Format: Movies! Channel on rockin’ flatscreen.
One of the surprise pleasures I’ve had on this blog over the past 18 months was discovering The More the Merrier, a sort of screwball comedy right in the heart of the war years. That movie featured the talents of Charles Coburn and Jean Arthur as well as those of Joel McCrea, and it’s an entertaining little romp that is probably exactly what people needed in the middle of the war. The Devil and Miss Jones comes from a couple of years earlier and is thus an earlier pairing of Coburn and Arthur, and minus Joel McCrea. McCrea is replaced by Robert Cummings, who is pleasant enough, but hardly of the same caliber.
Anyway, this is from 1941, so the winds of war were certainly starting to blow, but hadn’t yet reached American shores.

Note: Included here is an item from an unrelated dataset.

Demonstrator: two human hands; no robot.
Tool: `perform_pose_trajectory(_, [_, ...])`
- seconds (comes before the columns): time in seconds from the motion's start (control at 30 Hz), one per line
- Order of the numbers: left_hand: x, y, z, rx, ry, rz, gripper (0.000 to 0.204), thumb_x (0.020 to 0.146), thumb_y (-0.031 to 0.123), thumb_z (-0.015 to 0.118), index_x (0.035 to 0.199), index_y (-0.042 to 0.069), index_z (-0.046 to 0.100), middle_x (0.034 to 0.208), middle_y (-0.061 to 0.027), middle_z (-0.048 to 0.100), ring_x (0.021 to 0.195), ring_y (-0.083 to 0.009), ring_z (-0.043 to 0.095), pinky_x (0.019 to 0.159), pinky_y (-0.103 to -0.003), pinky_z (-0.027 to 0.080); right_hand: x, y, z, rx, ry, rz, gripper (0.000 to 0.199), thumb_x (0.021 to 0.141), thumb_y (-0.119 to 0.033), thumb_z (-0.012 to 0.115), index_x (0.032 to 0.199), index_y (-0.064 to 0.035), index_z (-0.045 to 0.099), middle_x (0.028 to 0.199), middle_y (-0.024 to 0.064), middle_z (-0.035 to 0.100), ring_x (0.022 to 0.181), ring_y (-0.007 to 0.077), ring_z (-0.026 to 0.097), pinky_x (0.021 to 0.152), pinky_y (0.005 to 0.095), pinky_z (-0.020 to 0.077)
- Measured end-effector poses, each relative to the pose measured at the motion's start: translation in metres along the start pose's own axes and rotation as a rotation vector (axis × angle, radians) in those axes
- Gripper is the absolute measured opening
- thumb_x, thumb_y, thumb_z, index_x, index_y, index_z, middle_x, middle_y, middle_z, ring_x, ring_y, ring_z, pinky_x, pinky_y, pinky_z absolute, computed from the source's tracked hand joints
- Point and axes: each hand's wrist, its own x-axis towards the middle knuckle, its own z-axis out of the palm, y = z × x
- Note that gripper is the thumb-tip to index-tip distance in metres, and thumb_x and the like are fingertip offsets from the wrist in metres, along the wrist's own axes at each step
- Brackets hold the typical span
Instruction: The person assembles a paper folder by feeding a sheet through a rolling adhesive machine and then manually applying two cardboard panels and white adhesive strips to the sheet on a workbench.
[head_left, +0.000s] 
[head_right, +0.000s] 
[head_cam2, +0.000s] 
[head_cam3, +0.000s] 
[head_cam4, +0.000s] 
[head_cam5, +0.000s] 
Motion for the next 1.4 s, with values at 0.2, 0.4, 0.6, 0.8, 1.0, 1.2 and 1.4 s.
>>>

Because of that, The Devil and Miss Jones is not about any sort of war effort, but about the plight of American workers and the problems encountered with the men who run such companies. In truth, it’s a lot closer to a 1940s version of “Undercover Boss” than anything else.
One fine day, the employees of Neeley’s Department Store, frustrated by the way they’ve been treated by the store’s owner, burn him in effigy outside the front. However, since the owner of that store, the richest man in the world, has spent his life in seclusion, no one really knows what he looks like. The man in question is John P. Merrick (Charles Coburn), who is rich to the point that he didn’t even remember that he owned the store in question. Incensed by desire for some employees to unionize, Merrick decides to do something about it. A detective claims that it will take him a couple of weeks to figure out the ringleaders. Distressed that it will take a couple of weeks, Merrick sends the detective off and decides to take his place on the sales floor to root out the employees who are causing trouble.
What he learns shouldn’t be too surprising. He figures out after a couple of days that the workers actually have legitimate complains. The biggest problem he discovers is that one of the ringleaders is Mary Jones (Jean Arthur), who is immediately kind to him and takes pity on him when he proves to be relatively clueless on the sales floor. He also meets Elizabeth Ellis (Spring Byington), a woman of roughly his own age who takes pity on him as well. Mary is dealing with the fact that her boyfriend Joe (Robert Cummings) has recently been fired from the store from trying to unionize the employees.
Of course, there’s plenty to deal with, including Hooper (Edmund Gwenn), who manages the shoe department and has taken an instant dislike to Merrick, who is working under the name of Tom Higgins. Worse, Hooper is also on the prowl for the charms of Elizabeth, meaning that these two are going to be at odds. Merrick, as Hooper, struggles as a salesman, even failing to make a guaranteed sale when his butler (S.Z. Sakall) brings in the child of another of his servants to purchase shoes. Slowly, Merrick realizes that the problem isn’t the workers who want to unionize, but the managers who treat the employees terribly and run the store unfairly.
Since this is at least similar to a screwball comedy, we know we’re heading for a happy ending. The film slows down a bit in the middle when “Tom,” Elizabeth, Mary, and Joe spend a day on Coney Island. At the start of the day, Merrick is convinced of Mary’s goodness but thinks that Joe is a rabble-rouser and wants to get him away from Mary. By the end of the day, he’s figured out that Joe is actually right about a number of things concerning the plight of the workers. There’s a scene in a police station that is intended to be a comedy set piece, and it doesn’t work as well as it wants to or as well as it should, which is a shame.
On the other hand, the last 20 minutes or so of the film are completely frenetic and make up for a lot of problems. Merrick, still as Tom, and now in the position of having everyone think he’s actually a detective, is called on the carpet by the men who think he’s his boss but who actually work for him. And then we get a meeting of the labor organizers with Merrick’s board of directors, who are confused as to why he’s sitting with the other side. Of course it’s all going to end happily. It’s what we expect going in. Like any decent screwball, it’s the journey that matters, not the end.
The issue is that The Devil and Miss Jones is only a decent screwball. There are certainly some good moments, but it’s also a bit dark in places, and it doesn’t contain some of the same joy that a film like this normally does. I enjoyed this, but for my money, The More the Merrier is a better film in every respect. Jean Arthur is better, Charles Coburn is worlds better, and Joel McCrea is a better romantic partner for Arthur. You could do worse than this one, but you could do a lot better, too.
Why to watch The Devil and Miss Jones: You can’t go wrong with Charles Coburn and Jean Arthur.
Why not to watch: Like many later screwballs, it’s not as clever as it wants to be.